The National Energy Board said Thursday it would start hearings in Alberta in November to finalize the detailed route of the Trans Mountain pipeline expansion, a step that moves the controversial, $7.4 billion project closer to construction.
Hearings on the British Columbia segments of the route will be held in 2018, the regulator said.
“It’s an essential part of our process after the project was found to be in the public interest,” Bob Steedman, the NEB’s chief environment officer, said in an interview.
“The next step was to thread the detailed route through all the properties involved in the approved corridor … this is just working through the business of building infrastructure in a busy landscape.”
On Wednesday, the NEB said Kinder Morgan Canada had met all NEB conditions to start construction to expand the pipeline’s Westridge Marine Terminal in Burnaby, B.C., where no further hearings are required because the company owns the property. That’s where the company plans to start the project’s construction, which will unfold in phases.
Kinder Morgan Canada received federal government approval in November, 2016, to twin its existing 1,147-kilometre Trans Mountain pipeline system and provide a new market for Alberta oil in Asia.

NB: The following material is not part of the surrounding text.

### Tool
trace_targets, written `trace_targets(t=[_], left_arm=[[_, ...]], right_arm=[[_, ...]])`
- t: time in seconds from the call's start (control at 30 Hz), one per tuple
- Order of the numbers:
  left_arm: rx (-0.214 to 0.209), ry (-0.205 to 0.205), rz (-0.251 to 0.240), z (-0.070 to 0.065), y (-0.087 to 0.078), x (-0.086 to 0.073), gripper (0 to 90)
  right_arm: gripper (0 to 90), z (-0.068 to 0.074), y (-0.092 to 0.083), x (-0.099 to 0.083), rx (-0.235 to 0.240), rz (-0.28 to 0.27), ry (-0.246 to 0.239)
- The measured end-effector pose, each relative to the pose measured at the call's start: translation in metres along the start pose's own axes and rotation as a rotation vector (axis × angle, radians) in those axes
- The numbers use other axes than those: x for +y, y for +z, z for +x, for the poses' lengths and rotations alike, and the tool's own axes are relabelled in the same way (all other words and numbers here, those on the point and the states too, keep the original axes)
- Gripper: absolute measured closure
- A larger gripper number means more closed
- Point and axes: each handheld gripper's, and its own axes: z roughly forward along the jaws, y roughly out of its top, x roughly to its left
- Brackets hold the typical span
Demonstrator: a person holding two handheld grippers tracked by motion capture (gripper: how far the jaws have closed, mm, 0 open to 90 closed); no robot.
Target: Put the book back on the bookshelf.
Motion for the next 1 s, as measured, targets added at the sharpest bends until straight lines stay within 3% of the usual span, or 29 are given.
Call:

The project would increase Trans Mountain’s shipping capacity from 300,000 barrels a day to 890,000.
The federal permit involves a 150-metre corridor. The detailed hearings narrow down the best location within that corridor, as well as methods or timing of construction, and tend to move quickly, Steedman said.

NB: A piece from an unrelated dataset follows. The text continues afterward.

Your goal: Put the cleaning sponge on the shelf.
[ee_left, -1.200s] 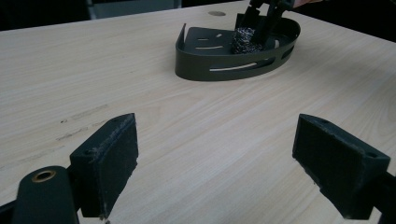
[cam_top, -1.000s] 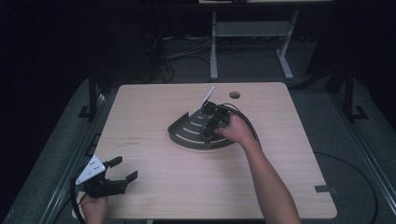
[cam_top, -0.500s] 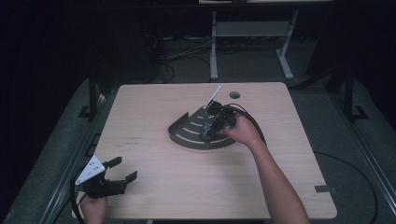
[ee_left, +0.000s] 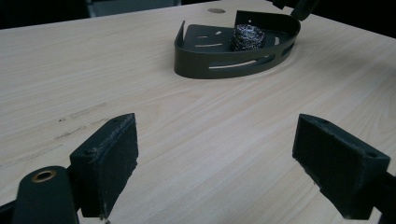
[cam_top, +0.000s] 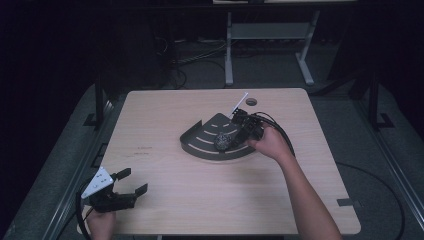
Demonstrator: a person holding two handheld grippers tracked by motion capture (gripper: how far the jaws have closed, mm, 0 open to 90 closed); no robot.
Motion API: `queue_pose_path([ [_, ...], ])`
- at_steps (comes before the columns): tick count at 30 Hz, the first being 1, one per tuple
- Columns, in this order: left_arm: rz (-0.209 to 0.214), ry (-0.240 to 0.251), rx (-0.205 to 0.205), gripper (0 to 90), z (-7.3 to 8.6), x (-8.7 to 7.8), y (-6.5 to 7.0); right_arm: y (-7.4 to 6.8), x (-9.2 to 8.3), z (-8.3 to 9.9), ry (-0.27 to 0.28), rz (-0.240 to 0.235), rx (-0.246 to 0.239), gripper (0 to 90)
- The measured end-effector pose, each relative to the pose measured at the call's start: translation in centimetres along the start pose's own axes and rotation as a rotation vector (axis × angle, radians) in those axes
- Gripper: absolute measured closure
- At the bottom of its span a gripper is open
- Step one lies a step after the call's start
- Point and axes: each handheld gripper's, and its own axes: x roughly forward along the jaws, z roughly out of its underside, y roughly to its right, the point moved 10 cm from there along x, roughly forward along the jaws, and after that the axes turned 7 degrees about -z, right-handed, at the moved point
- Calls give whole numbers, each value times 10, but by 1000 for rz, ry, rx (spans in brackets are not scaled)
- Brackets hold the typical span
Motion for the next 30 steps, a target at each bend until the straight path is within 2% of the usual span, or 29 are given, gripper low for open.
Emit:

The NEB received 452 statements of opposition related to the proposed route, including five from Indigenous groups and 121 from landowners.
Steedman said there are statements of opposition on all seven segments of the pipeline, though the most contentious are in B.C.’s Lower Mainland, where development has surrounded the project since its origin in the 1950s.

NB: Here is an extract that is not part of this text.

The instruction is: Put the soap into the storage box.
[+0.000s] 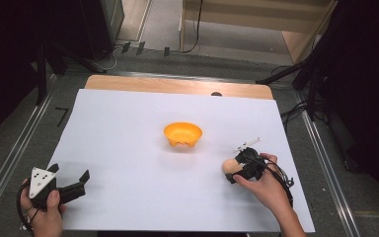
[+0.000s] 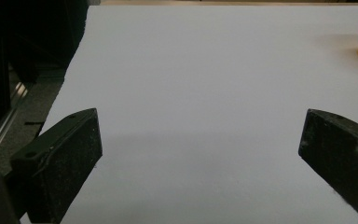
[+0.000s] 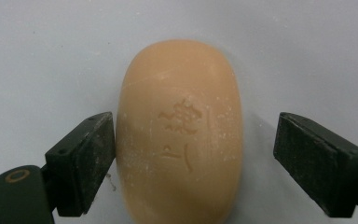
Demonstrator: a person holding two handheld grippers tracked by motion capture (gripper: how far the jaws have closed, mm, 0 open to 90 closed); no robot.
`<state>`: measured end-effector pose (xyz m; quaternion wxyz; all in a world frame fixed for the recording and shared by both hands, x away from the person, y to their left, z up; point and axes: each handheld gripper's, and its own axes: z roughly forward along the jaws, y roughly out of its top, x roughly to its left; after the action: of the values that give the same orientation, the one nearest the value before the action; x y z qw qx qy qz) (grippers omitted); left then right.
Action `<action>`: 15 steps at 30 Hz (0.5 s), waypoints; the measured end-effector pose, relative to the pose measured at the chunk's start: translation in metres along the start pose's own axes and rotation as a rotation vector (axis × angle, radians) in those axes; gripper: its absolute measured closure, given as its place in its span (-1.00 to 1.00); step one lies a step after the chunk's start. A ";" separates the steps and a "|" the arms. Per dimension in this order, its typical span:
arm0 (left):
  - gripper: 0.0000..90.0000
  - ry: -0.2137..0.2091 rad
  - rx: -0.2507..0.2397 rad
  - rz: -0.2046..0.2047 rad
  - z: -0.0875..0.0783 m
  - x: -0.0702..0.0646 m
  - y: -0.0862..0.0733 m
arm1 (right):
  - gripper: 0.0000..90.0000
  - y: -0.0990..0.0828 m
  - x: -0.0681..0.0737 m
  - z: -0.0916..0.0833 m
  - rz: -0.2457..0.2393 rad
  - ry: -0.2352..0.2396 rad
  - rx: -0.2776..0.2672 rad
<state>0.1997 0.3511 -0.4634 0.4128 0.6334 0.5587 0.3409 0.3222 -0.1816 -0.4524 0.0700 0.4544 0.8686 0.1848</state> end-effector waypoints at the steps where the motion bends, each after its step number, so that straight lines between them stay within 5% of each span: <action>1: -1.00 0.000 0.000 0.000 0.000 0.000 0.000 | -0.70 0.000 0.000 0.000 0.008 -0.002 -0.001; 15: -1.00 0.000 0.001 0.000 0.000 0.000 0.000 | -0.53 0.001 0.004 0.006 0.024 -0.016 0.014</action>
<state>0.1998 0.3510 -0.4634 0.4123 0.6336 0.5589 0.3408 0.3224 -0.1761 -0.4575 0.0715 0.4668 0.8637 0.1757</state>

The plan is unfolding in the face of outrage from British Columbia’s new NDP government, which has vowed to use all available tools to stop the pipeline expansion, and threats of large demonstrations from environmental organizations and Indigenous communities.
In a parallel process, Indigenous communities and municipalities are challenging the federal permit before the Federal Court of Appeal. The court granted B.C.’s new NDP government intervenor status on Tuesday.
However, the court “criticized the (B.C. government) application on a number of fronts — for its five-week delay in the ‘closely-managed, expedited proceeding,’ a lack of scope of the intervention, and no mention of the submission and argument British Columbia intends to advance as an intervenor in the proceedings,” Global Public Affairs, a government relations consultancy that follows the project, said in a report to clients Thursday.
As well, “the Federal Court of Appeal judge scolded the provincial government for its ‘blasé’ approach to the case since assuming power … (and said) B.C. cannot advance new arguments or issues, bring politics into the case, and/or be late again in submissions.”
Steedman said he couldn’t comment on whether Kinder Morgan Canada will deliver on its plan to complete the project in 2019.
“Because they are putting big infrastructure through private land and Indigenous territories, it’s complicated,” he said. “That is just the nature of our business.”